- Type: Mental health trust
- Headquarters: Willerby Hill, Beverley Road, Willerby, England
- Region served: Hull, East Riding of Yorkshire
- Chair: Caroline Flint
- Chief executive: Michele Moran
- Website: www.humber.nhs.uk

= Humber Teaching NHS Foundation Trust =

NHS community & mental health trust

Humber Teaching NHS Foundation Trust (formerly Humber NHS Foundation Trust) provides health and social care services to a population of almost 800,000 people across Hull, East Riding of Yorkshire, North Yorkshire, North Lincolnshire and North East Lincolnshire.

The trust offers a range of services including community and therapy services, mental health services for both community and inpatient settings, learning disability services, healthy lifestyle support, and addiction services.

It also encompasses Primary Care services, managing eight GP practices throughout its geographical area.

==Developments==
In January 2020, the trust opened their new mental health inpatient unit in Hull, Inspire. The building won two Design in Mental Health Awards in August 2021.

The trust is also the lead provider at Whitby Community Hospital, which is currently undergoing renovation, and is set to complete in Spring 2022.

It was the first Mental Health Trust to use Lorenzo patient record systems part of the now discredited NHS Connecting for Health.

==Management==
In September 2016 the trust announced the appointment of a new Chief Executive, Michele Moran, previously chief executive of the crisis-hit Manchester Mental Health and Social Care Trust which collapsed due to financial problems and had to be taken over by the neighbouring Greater Manchester Mental Health NHS Foundation Trust. The appointment of Michele Moran was criticised by local MP Lucy Powell as an example of "the NHS revolving door syndrome... I think the public would, rightly, ask whether someone who has just overseen such difficulty should just walk straight into another highly paid job".
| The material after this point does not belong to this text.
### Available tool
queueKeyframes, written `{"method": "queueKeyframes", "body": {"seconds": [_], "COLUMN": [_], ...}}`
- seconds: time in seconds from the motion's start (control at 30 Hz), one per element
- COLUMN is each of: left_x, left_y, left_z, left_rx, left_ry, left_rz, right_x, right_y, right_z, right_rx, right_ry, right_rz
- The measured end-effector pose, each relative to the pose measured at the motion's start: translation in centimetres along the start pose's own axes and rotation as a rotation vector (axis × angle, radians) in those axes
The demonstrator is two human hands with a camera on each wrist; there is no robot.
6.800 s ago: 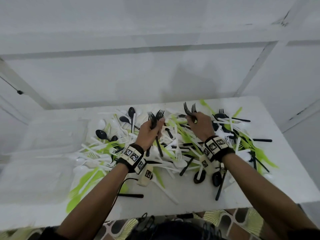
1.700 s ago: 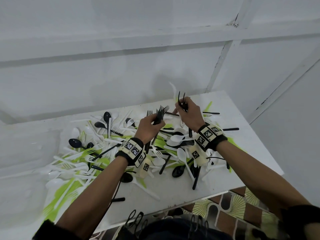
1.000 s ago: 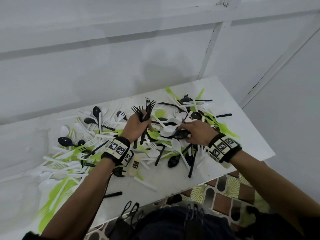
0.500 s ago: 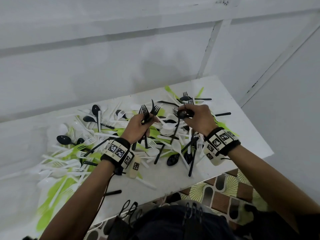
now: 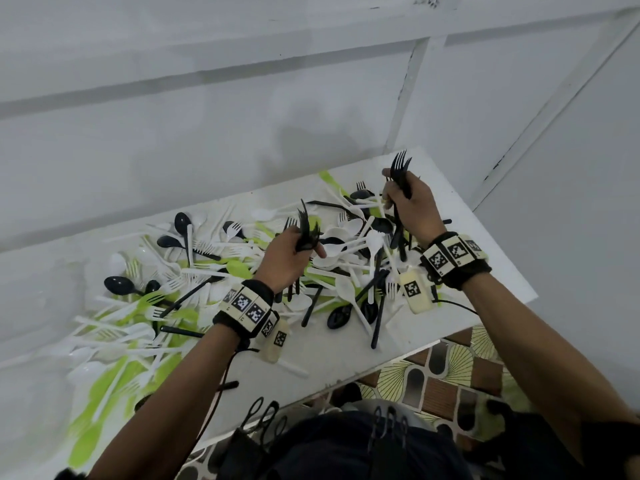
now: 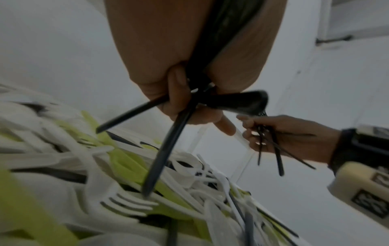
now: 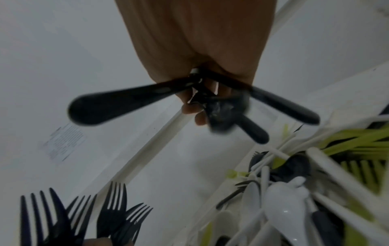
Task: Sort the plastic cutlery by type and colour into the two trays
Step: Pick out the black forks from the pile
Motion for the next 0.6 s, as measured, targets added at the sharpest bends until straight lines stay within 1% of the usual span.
{"method": "queueKeyframes", "body": {"seconds": [0.1,0.2,0.3,0.37,0.43,0.5,0.6], "left_x": [3.1,6.3,9.0,10.6,12.1,13.3,14.5], "left_y": [-0.5,-0.5,-0.3,-0.5,-1.0,-1.6,-2.2], "left_z": [-1.1,-2.3,-3.2,-3.4,-3.4,-3.5,-3.3], "left_rx": [0.005,0.001,0.028,0.013,-0.011,-0.02,-0.088], "left_ry": [-0.168,-0.275,-0.425,-0.54,-0.645,-0.71,-0.784], "left_rz": [0.104,0.187,0.162,0.135,0.109,0.081,0.051], "right_x": [-0.6,-1.9,-3.9,-5.0,-6.0,-7.1,-8.4], "right_y": [1.6,2.9,3.6,4.0,4.2,4.3,4.2], "right_z": [-0.8,-1.9,-3.9,-5.1,-6.1,-6.6,-7.5], "right_rx": [0.022,0.049,0.133,0.183,0.193,0.185,0.216], "right_ry": [-0.109,-0.074,0.013,0.098,0.141,0.148,0.039], "right_rz": [0.074,0.092,0.074,0.107,0.15,0.177,0.233]}}
Point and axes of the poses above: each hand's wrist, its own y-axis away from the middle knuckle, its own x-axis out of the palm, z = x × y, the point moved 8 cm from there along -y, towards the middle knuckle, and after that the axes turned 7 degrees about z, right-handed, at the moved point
In 2017 the trust appointed a new medical director John Byrne, previously Clinical Director at Southern Health from 2011 to 2014, a period in which an NHS England audit found evidence of a failure to investigate more than 1,000 deaths due to a "failure of leadership", eventually resulting in the trust being convicted in criminal court for "systemic failures" leading to the deaths of two patients in 2012 and 2014.

In May 2021 Caroline Flint was appointed chair of the trust.

==Performance==
The hospital closed 18 of its 30 beds in July 2013 at East Riding Community Hospital in Beverley after a Care Quality Commission (CQC) report said 65% of its nurses were "not fully competent", but at an unannounced inspection in October 2013 it was found to have met the required standards.

In 2014 CQC inspectors found there were long waiting times for children and young people and that the trust was failing to meet four-hour targets for urgent referrals. Children requiring speech and language therapy were also facing long delays for treatment.

The trust won the mental health provider category in the 2019 Health Service Journal awards.